Published online: 30 November 2012 © Springer-Verlag Berlin Heidelberg 2012

Abstract We present an integer programming model for the ferry scheduling problem, improving existing models in various ways. In particular, our model has reduced size in terms of the number of variables and constraints compared to existing models by a factor of approximately O(n), with n being the number of ports. The model also handles efficiently load/unload time constraints, crew scheduling and passenger transfers. Experiments using real world data produced high quality solutions in 12 hours using CPLEX 12.4 with a performance guarantee of within 15 % of optimality, on average. This establishes that using a general purpose integer programming solver is a viable alternative in solving the ferry scheduling problem of moderate size.

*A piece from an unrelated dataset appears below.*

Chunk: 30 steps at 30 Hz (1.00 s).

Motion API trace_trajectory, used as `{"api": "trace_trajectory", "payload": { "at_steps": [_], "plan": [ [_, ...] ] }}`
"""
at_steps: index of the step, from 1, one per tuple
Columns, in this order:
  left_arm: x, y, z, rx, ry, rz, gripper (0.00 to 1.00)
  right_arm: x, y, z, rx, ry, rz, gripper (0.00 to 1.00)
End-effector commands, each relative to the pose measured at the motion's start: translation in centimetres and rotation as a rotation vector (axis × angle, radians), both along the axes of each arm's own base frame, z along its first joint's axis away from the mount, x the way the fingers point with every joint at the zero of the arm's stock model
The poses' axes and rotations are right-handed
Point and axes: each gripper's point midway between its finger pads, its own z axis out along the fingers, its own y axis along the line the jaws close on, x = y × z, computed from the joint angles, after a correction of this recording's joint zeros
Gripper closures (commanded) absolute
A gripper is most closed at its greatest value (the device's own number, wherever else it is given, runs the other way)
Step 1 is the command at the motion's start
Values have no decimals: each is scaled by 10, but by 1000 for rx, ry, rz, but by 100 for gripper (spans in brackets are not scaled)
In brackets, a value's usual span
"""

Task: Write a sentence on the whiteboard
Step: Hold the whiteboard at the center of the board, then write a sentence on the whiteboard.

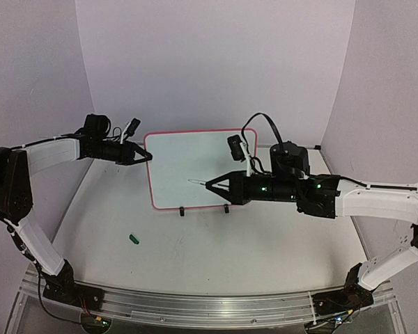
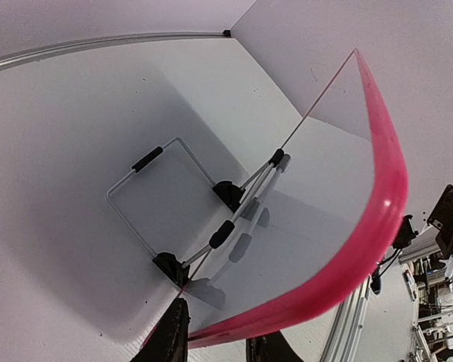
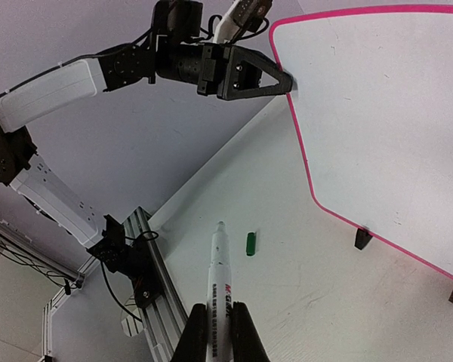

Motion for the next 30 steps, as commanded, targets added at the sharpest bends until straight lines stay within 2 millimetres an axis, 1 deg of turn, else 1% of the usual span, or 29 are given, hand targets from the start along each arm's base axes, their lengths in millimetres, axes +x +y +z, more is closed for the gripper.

1 Introduction Given a set of ports, a set of ferries, and a planning horizon, the ferry scheduling problem (FSP) seeks a routing and scheduling scheme for the ferries so that the travel demand emanating at the ports during the planning horizon is satisfied while the operations cost and passenger dissatisfaction are minimized. Ferry companies are often confronted with the problem of revising the ferry schedules due to a variety of reasons. These include changing demographics within the service area, changes in fleet characteristics, changes in port configuration, altered service level restrictions, responses to customer feedback, and changes in government regulations. Developing an ‘optimal’ schedule is crucial in achieving operational efficiency and cost savings. This research work was supported by BC Ferries and MITACS. D. Karapetyan () · A.P. Punnen Department of Mathematics, Simon Fraser University Surrey, Central City, 250-13450 102nd AV, Surrey, British Columbia, V3T 0A3, Canada e-mail: [email protected] A.P. Punnen e-mail: [email protected]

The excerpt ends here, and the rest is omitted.